Paciente J.P.S., 23 anos, nasceu em 06 de maio de 1993 na cidade de Pilão da Bahia, solteiro, não trabalha, atualmente reside em Planaltina do Goiás, parou de estudar no quinto ano do ensino fundamental (antiga quarta série). Possui diagnóstico de epidermólise bolhosa, um parente distante com possível quadro de EB.

Já foi internado outras vezes e faz consultas ambulatoriais com frequência. Desde 2010 faz acompanhamento com médico metabologista ósseo pediátrico, assistente social, nutricionista e dermatologista.

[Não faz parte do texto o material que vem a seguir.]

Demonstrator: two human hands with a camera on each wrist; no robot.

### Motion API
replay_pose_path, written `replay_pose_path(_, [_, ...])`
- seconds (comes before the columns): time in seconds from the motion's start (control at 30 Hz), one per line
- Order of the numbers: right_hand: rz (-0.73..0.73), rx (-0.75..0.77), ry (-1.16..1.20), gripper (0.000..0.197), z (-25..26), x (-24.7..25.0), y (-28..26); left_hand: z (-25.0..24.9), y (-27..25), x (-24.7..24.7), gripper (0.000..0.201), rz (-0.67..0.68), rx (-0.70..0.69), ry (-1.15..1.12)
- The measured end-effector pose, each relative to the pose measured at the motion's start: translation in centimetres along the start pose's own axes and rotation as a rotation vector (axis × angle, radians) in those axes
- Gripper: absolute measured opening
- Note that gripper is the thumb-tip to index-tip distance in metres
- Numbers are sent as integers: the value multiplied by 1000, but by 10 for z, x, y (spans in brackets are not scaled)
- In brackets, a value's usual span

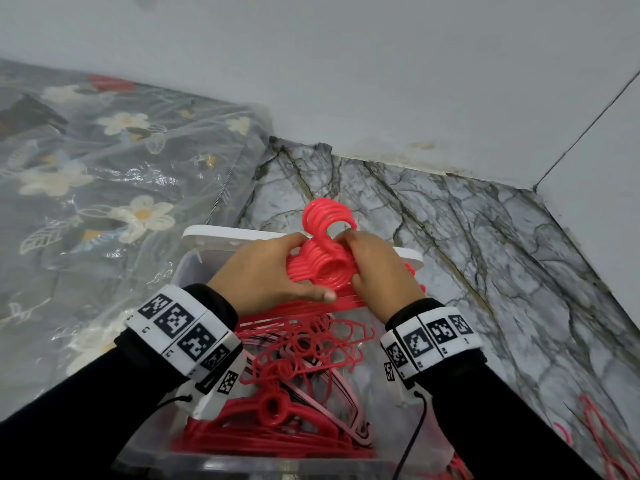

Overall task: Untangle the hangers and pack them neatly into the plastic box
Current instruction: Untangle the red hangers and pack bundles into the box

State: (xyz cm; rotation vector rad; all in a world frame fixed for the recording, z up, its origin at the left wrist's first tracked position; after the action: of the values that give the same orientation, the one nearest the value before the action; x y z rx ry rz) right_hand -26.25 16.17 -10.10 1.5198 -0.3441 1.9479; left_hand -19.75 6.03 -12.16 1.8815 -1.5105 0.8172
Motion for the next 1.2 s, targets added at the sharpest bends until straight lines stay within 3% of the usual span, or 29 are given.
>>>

Em 2012 realizou consultas ambulatoriais para realizar curativos de 02 em 02 dias, devido a crostas com secreção amarelada em MMII, MMSS e dorso.

Internou no Hospital Universitário de Brasília, no dia 27 de abril de 2016, na clínica médica, na enfermaria 216, leito 02. A causa da internação foi a anemia grave sintomática e a febre de 39.ºC. No exame de sangue de sangue realizado a contagem da hemoglobina deu alterada, Hb 4,6 e o valor de referência é 13,5 a 18. Também foi realizado raio-x de tórax com evidência de cardiomegalia e derrame pleural bibasal, maior a esquerda. Hiperparatireoidismo secundário à deficiência de vitamina D. Paciente também possui desnutrição grave.

Queixa de dor em MSE e saída de secreção purulenta e de odor fétido com presença de infecção de foco cutâneo. Constipação há 06 dias, refere taquicardia. Relata dificuldade de deglutir desde 21 de janeiro, “como se houvesse algo apertando”. Tanto para deglutir líquidos, tanto para sólidos. Mãe refere a episódios de sangramento durante crises que ocorreu cerca de 01 vez por semana, em que o paciente não consegue engolir, expele secreção transparente, similar a muco, algumas vezes com rajas sanguinolentas, a sensação de aperto aumenta e fica sem se alimentar. Refere perca de apetite e baixa ingesta hídrica. Geralmente come alimentos pastosos, que a mãe bate no liquidificador.

Paciente relata fezes endurecidas, muito escuras, sem odor, constipação, e dor importante em abdômen para evacuar, algumas vezes com presença de sangue vivo. Só evacua com laxativos, já ficou 20 dias sem evacuar.

Refere sensação de olho seco, plenitude nasal, ressecamento bucal. Dispneia quando há constipação juntamente com epigastralgia. Só se locomove com o uso de cadeira de rodas. Não usa protetor solar quando sai de casa e nem roupas compridas, quase não sai.

Em uso: Cefalexina 500mg 5ml 1-1-1; Colagenase + Dexametasona (uso esporádico); Vaselina líquida; Mepilex; Suplementação nutricional; Cefepima; e Nistatina.

Fez uso de 01 concentrado de hemácia nos dias 27 e 28. EV: 01 vez por dia. 300 ml concentrado de hemácias, com controle de sinais vitais antes, durante e depois, e 06/06 h. O concentrado de hemácias é um hemocomponente obtido através do fracionamento de uma bolsa de sangue total, com remoção de plasma, o volume final contém predominantemente hemácias e ainda leucócitos, plaquetas e plasma  em pequena quantidade.

Sinais vitais: PA: 120x70mmHg; temperatura normal ao toque; FR: 17irpm. Não foi possível pesar e nem medir a altura do paciente.

Durante o exame físico o paciente estava agitado, nervoso e irritado o que dificultou o exame físico. Na inspeção o paciente apresentava-se acinótico; anictérico; hipocorado 1+/4+; apresentava descamação e tecido cicatricial por todo o corpo, principalmente em membros; umidade, turgor e elasticidade diminuídas; o cabelo não possuía distribuição uniforme e havia presença de caspa seborreica; possuía perca da dentição e halitose, presença de inflamação e lesões na boca, queixava-se de dor e de falta de apetite; respiração com ritmo normal. Na ausculta verificou murmúrios vesiculares normais; na ausculta cardíaca as bulhas estavam normofonéticas, ritmadas 2T, e com ausência de sopros; ruídos hidroaéreos normoativos. Só foi realizado percussão no abdômen que apresentou som levemente timpânico.   Na palpação notou-se que o abdômen estava levemente distendido e indolor ao toque; aumento do gânglio supra clavicular esquerdo; pulso cheio e rítmico; expansibilidade torácica simétrica.